The Slieve Mish Mountains

Still I was determined to make the most of the day and I decided to once again to do the "Hags Glen Horseshoe". This is a fine big day out that covers about 17 kilometers and has over 1700mtrs of ascent. It also traverses all the major tops on the Reeks over 3000ft except Caher. I was just finished a week of night work and I must confess to being quite tired as I set off from the car park at Lisiebane. To the north the view to the Slieve Mish mountains on the Dingle peninsula was beautiful and I hoped that my chosen mountains would become as clear of cloud as those were. There was a stiff chill breeze and I had hat and gloves on from the outset. My energy levels didn't really improve but I persevered and eventually found myself atop Cruach Mhor. Here the wind was quite strong and the windchill was considerable. I donned full metal jacket clothes wise and set off along the ridge. Despite the lack of views and the chill wind (or because of it) I was really enjoying myself.

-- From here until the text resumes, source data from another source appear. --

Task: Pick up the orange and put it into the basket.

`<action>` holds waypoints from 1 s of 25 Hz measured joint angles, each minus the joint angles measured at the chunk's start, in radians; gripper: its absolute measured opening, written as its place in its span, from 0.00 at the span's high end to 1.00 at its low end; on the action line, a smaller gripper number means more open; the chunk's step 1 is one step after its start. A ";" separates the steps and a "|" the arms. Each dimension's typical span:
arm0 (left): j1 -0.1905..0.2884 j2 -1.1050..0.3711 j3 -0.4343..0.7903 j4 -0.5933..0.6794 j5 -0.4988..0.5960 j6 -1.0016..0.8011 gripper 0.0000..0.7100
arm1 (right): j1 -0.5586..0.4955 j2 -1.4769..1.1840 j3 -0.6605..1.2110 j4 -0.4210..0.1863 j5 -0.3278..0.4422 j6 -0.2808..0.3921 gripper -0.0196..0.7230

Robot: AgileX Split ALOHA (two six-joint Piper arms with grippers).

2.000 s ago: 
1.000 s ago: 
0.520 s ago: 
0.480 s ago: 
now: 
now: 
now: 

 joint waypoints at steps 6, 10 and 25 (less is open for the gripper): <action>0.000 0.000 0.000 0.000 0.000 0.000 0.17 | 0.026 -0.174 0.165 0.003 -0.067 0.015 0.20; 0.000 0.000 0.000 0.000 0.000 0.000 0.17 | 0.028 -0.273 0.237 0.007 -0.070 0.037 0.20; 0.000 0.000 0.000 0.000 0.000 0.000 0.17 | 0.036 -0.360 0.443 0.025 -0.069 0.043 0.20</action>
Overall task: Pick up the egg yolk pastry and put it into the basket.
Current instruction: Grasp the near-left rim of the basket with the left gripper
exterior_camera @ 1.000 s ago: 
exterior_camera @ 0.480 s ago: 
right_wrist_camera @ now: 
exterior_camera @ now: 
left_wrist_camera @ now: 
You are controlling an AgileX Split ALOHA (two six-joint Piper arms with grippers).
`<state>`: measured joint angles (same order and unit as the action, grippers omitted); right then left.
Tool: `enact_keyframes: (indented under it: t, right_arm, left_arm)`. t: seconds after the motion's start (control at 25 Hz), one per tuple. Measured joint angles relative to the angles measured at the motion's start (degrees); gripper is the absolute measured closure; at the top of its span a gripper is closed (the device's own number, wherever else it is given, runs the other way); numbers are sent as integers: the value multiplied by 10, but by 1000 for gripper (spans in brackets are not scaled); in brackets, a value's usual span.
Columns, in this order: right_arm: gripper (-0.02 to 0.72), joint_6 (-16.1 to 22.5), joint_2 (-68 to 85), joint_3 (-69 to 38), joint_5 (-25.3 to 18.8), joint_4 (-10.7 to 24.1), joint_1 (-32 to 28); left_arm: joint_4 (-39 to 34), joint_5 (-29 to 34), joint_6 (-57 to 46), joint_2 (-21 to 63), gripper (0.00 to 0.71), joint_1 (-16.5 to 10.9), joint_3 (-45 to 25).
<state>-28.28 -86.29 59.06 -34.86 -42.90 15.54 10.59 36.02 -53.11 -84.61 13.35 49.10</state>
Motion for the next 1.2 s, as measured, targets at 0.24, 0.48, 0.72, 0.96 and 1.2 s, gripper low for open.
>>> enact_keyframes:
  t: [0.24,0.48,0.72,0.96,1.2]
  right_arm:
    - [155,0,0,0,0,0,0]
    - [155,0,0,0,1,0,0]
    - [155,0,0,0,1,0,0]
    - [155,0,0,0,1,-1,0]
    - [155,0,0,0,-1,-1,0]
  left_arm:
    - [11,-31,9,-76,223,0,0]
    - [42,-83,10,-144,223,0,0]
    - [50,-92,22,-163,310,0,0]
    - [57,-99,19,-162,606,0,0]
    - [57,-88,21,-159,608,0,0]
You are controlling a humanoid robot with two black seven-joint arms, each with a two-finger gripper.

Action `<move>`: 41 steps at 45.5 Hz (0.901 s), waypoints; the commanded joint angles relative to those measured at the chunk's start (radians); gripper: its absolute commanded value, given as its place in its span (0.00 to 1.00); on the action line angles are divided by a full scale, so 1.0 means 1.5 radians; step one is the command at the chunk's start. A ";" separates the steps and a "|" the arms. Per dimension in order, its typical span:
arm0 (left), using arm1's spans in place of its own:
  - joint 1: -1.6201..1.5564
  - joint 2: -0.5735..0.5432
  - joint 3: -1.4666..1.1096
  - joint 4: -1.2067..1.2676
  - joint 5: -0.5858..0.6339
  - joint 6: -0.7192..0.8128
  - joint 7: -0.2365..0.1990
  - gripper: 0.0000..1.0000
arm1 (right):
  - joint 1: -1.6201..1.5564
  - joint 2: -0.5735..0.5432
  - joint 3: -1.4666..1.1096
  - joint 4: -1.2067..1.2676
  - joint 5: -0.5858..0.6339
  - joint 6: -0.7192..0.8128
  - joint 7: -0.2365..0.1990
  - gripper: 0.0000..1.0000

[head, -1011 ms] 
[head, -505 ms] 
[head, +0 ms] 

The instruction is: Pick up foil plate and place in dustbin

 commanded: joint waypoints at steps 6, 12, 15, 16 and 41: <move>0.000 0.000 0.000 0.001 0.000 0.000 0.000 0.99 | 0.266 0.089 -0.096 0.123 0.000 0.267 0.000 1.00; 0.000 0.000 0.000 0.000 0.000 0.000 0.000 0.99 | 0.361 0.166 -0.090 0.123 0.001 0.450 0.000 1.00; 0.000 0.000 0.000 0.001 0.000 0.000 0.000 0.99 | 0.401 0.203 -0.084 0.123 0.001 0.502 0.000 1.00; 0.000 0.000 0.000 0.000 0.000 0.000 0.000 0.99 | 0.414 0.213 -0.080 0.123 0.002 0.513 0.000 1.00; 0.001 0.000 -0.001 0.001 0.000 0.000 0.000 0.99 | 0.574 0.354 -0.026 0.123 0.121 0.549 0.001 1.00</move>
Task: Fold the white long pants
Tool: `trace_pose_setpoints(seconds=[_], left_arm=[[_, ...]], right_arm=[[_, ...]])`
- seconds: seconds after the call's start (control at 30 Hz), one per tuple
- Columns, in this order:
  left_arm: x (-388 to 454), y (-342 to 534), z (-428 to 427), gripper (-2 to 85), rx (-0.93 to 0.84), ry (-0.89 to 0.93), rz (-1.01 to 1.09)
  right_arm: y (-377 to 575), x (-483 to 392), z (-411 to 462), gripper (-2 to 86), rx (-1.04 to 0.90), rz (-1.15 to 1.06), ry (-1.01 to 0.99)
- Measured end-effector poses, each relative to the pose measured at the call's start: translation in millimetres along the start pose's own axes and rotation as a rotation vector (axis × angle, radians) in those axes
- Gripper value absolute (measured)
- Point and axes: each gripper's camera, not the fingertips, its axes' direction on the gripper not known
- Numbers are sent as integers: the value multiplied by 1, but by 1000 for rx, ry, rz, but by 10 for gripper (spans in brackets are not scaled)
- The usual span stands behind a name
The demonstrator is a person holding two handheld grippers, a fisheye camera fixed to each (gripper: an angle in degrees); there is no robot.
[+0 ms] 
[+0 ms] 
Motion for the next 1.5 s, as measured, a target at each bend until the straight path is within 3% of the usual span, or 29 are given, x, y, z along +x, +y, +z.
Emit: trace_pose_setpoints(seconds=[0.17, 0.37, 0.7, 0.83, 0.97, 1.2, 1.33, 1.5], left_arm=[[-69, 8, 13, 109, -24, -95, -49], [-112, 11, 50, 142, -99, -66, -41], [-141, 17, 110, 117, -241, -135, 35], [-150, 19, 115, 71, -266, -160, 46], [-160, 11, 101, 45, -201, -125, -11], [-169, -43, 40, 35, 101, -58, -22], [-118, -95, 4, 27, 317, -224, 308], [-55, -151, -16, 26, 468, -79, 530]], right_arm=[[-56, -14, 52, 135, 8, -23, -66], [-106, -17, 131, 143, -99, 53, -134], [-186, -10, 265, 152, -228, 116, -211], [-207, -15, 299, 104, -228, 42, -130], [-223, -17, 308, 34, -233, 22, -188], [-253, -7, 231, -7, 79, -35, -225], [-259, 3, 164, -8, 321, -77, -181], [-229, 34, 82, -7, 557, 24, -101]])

It is a great feeling to be alone in such a wild place on such a wild day.
Towards the top of the Devils ladder

A clearing coming to Carrauntoohil
Gradually as I went around the ring the wind came more to my back. I enjoyed a nice bite to eat in the sheltered side of Cnoc na Toinne looking down under the cloud to the glen far below. I then endured the 300mtr slog to the summit of Carrauntoohil and then across the airy ridge to Benkeeragh. This side of the range was enjoying more in the way of cloudless summits and here I was once again able to enjoy the spectacular views on offer. I went along the stony tops of Knockbrinnea, casting bashful glances at the spot where I "mislaid" my rucksack during a winter wild camp here in December, and then made the long descent to the boggy plain that slopes gently back to the car. Six hours in total made for a satisfactory day out but I was fairly bushed by now and to be frank looking forward to a nice bit of sleep.